Strengths and limitations

A strength of the current study is that we applied an RCT study design. We furthermore evaluated an intervention that was shown to be effective in previous studies; although for different disabilities, and for the outcome return to work instead of at-work productivity. As described before, Lambeek et al. and van Oostrom et al. showed the effectiveness of the intervention on time until sustainable return to work for workers sick-listed due to back pain and distress, respectively.[17,18] The participatory workplace intervention was evaluated among sick-listed workers. In the current study, we chose to include workers not (yet) sick-listed but limited in their work functioning. Employees who are already work disabled hardly return to work, and, therefore, we chose to include workers who had not reached that stage yet.

We invited 1973 patients to participate in the study, and only 442 expressed an interest, which might have led to bias. The relatively low number patients expressing an interest might be caused, however, by the fact that we invited the general RA population within the age group of 18–64 of the participating hospitals without knowing if they had a paid job or not. In the information letter, it was emphasized that patients could only participate in the study if they had a paid job. It is likely that this has lowered the number of patients expressing an interest.

A strength of our study is that we measured our outcomes (supervisor support – subscale of the JCQ, work instability – RA-WIS, at-work productivity loss – WLQ) with questionnaires which are validated. Although for at-work productivity loss there is no consensus yet about which measurement instrument to use, the WLQ is the best instrument available [45] and furthermore the WLQ has been validated among populations with arthritis.[33,34]

Our sensitivity analyses revealed that the systematic error in group allocation relevantly influenced our results as the regression coefficients between the total group and subgroup analyses differed > 10%. However, as both analyses resulted in non-significant results in the same direction, the allocation error did not influence our conclusions.

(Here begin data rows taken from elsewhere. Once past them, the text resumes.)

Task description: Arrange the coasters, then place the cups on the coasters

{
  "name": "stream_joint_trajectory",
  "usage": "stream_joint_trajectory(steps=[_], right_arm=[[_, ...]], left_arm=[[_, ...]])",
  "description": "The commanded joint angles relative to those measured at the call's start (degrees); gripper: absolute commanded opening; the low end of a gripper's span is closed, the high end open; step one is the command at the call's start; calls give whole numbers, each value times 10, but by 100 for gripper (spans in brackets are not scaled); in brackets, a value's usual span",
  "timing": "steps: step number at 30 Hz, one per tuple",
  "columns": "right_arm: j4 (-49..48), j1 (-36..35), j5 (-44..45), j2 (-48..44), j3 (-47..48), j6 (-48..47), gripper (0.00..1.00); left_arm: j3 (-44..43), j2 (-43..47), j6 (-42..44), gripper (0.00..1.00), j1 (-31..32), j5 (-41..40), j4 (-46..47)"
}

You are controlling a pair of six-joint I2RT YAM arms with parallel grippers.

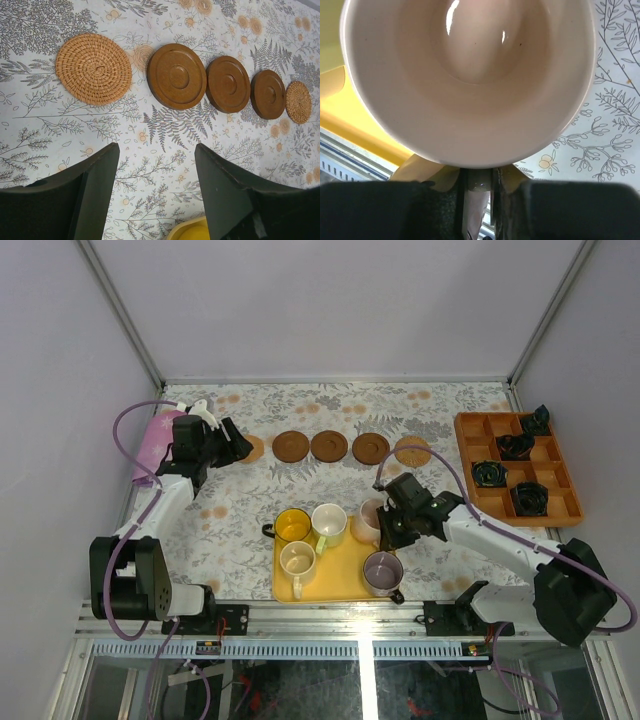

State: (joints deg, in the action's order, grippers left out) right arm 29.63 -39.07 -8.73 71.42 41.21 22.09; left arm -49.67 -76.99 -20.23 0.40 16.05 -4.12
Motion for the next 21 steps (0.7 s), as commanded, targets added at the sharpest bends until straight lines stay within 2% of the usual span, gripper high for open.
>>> stream_joint_trajectory(steps=[1,3,16,21], right_arm=[[-35,2,32,14,16,-6,6],[-29,2,37,13,23,-13,0],[16,-10,104,-24,123,-73,0],[22,-10,166,-33,157,-86,0]], left_arm=[[-5,-3,7,62,4,-4,4],[-4,-1,7,62,5,-7,4],[-5,-5,7,62,4,-11,4],[-4,-4,7,63,5,-13,4]])
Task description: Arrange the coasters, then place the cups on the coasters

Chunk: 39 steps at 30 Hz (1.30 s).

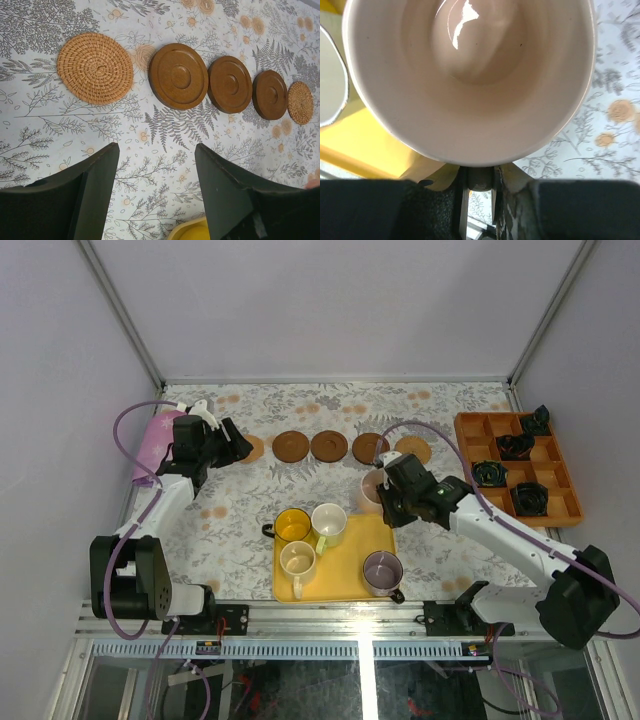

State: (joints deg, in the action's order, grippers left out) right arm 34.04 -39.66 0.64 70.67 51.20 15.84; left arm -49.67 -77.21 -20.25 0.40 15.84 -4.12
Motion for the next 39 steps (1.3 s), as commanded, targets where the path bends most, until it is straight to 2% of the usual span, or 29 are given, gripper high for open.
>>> stream_joint_trajectory(steps=[1,11,18,25,30,39], right_arm=[[-21,-4,89,-21,65,-28,0],[-40,15,237,94,161,-98,0],[-106,133,197,153,192,-97,0],[-139,203,152,200,219,-120,0],[-142,232,128,237,230,-123,0],[-144,243,99,287,235,-116,0]], left_arm=[[-6,-2,7,63,4,-11,3],[-5,0,8,63,4,-15,0],[-6,5,12,63,4,-21,-6],[-8,-1,11,63,4,-11,-5],[-8,-1,9,63,4,-9,-4],[-8,1,10,63,4,-8,-10]])
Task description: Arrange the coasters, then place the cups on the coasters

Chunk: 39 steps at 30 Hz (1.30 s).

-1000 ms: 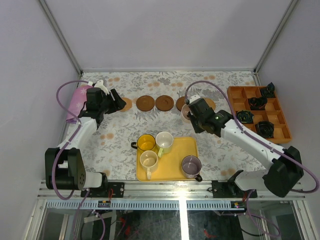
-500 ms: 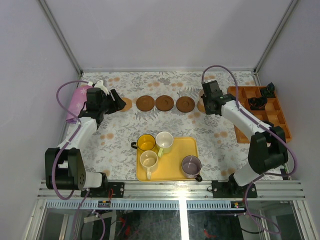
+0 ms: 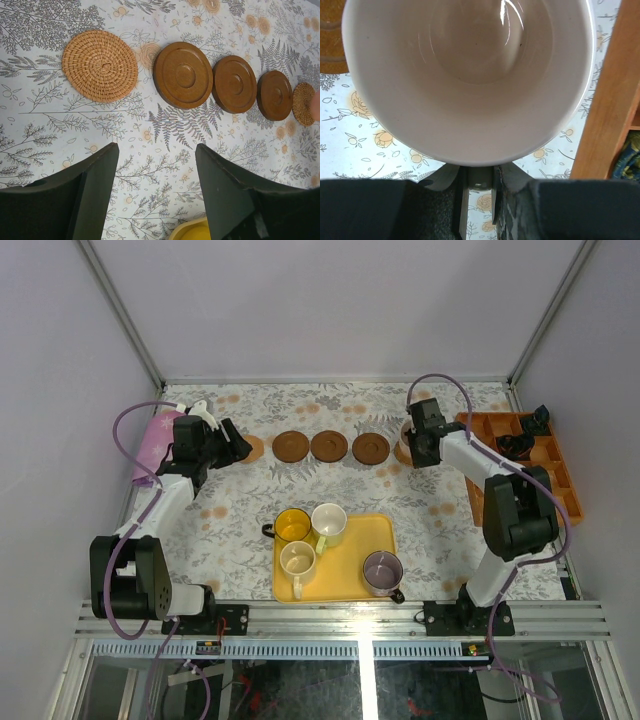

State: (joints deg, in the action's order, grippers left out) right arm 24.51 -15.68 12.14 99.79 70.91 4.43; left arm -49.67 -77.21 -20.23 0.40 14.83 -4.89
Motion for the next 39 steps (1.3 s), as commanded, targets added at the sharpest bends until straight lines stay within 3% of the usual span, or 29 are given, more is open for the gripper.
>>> stream_joint_trajectory(steps=[1,39], right_arm=[[-49,4,-18,-1,38,-1,0],[-45,34,-31,44,53,41,0]], left_arm=[[-8,1,8,63,5,3,-2],[-10,-12,9,64,5,-1,-2]])
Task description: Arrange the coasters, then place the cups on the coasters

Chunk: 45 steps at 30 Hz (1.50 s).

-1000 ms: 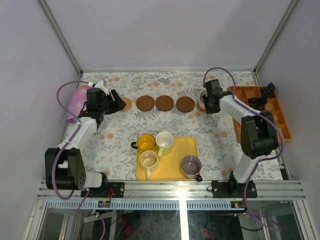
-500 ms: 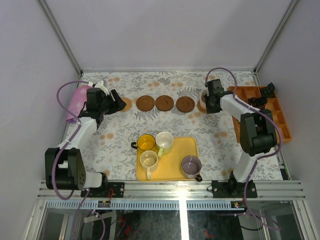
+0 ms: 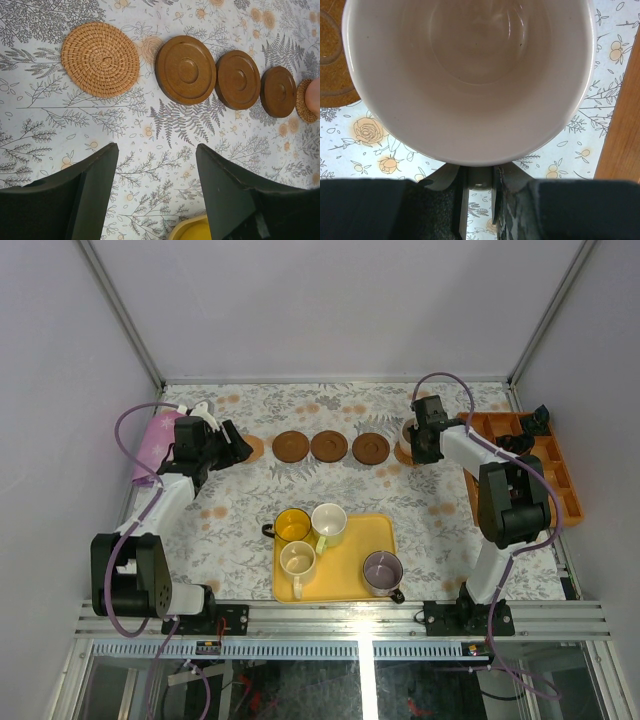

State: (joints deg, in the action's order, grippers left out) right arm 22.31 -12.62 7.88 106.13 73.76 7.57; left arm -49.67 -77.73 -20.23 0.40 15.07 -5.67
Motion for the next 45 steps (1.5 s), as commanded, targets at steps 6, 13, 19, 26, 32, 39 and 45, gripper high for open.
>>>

Study implications for research and practise

It is clear that workers with RA are in need of effective interventions to prevent job loss, and support them in their work functioning. Up to now, it is not clear which intervention components are required. There are indications that an intervention carried out at the workplace to enhance supervisor support and reduce barriers for work functioning might be helpful, and results of this study show that a workplace intervention might improve supervisor support. Future research should focus on which workers are in need of an intervention to enhance supervisor support, and which intervention would address their problems best. Our intervention did show promising effects on supervisor support, but its effectiveness on improving work functioning, in the long run, has to be established in future research.

Conclusion

Our intervention programme, consisting of integrated care and a participatory workplace intervention, showed a small positive effect on supervisor support but did not show any effects on work instability or at-work productivity. Future research should show whether this significant but small increase in supervisor support is effective to support workers with RA in their work functioning. Further research is furthermore needed to gain insight into ceiling effects of the measures we used, or on optimal follow-up duration as changes in work instability or at-work productivity following the intervention may need more time than 12 months. This study shows clinicians that patients with RA who are still working can still experience limitations, and might be in need of adjustments to the work environment. Our results do not support the usefulness of our intervention for the present study population.

Funding information

Financial support was provided by Instituut GAK.

Disclosure statement

The authors report no conflicts of interest. The authors alone are responsible for the content and writing of this article.